- _TASK TO COMPLETE_
Return, word for word, only the lines of the data below that lie between the line with "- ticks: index" and the line with "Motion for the", those two lines included.

- _SUPPLIED MATERIAL_
##############################

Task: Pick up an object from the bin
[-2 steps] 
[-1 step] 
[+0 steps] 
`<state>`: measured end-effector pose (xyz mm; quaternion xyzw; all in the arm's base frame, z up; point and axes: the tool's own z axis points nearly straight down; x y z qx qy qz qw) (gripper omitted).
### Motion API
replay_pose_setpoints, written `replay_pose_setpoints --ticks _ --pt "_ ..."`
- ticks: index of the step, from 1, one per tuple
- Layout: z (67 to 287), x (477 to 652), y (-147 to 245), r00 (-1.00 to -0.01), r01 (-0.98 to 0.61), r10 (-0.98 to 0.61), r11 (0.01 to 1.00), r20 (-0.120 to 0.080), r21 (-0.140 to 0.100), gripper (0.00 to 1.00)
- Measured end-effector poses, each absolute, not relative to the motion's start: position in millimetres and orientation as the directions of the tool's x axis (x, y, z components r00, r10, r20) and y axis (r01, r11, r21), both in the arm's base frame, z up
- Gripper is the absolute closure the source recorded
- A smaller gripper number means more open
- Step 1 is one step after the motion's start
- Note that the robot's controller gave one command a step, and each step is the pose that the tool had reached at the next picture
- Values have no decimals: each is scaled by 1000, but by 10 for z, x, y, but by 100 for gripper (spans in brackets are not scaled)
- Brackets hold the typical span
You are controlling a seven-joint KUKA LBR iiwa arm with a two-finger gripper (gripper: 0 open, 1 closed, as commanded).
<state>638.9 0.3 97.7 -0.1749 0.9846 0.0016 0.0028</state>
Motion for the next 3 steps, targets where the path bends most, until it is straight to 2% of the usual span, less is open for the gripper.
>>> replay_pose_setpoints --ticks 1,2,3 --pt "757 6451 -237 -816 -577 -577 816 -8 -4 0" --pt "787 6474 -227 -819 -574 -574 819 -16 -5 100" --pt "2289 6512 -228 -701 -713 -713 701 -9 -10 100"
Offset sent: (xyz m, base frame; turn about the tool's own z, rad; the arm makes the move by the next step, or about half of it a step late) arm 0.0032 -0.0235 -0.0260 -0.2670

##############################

- _ANSWER TO THIS TASK_
- ticks: index of the step, from 1, one per tuple
- Layout: z (67 to 287), x (477 to 652), y (-147 to 245), r00 (-1.00 to -0.01), r01 (-0.98 to 0.61), r10 (-0.98 to 0.61), r11 (0.01 to 1.00), r20 (-0.120 to 0.080), r21 (-0.140 to 0.100), gripper (0.00 to 1.00)
- Measured end-effector poses, each absolute, not relative to the motion's start: position in millimetres and orientation as the directions of the tool's x axis (x, y, z components r00, r10, r20) and y axis (r01, r11, r21), both in the arm's base frame, z up
- Gripper is the absolute closure the source recorded
- A smaller gripper number means more open
- Step 1 is one step after the motion's start
- Note that the robot's controller gave one command a step, and each step is the pose that the tool had reached at the next picture
- Values have no decimals: each is scaled by 1000, but by 10 for z, x, y, but by 100 for gripper (spans in brackets are not scaled)
- Brackets hold the typical span
You are controlling a seven-joint KUKA LBR iiwa arm with a two-finger gripper (gripper: 0 open, 1 closed, as commanded).
<state>638.9 0.3 97.7 -0.1749 0.9846 0.0016 0.0028</state>
Motion for the next 3 steps, targets where the path bends most, until it is straight to 2% of the usual span, less is open for the gripper.

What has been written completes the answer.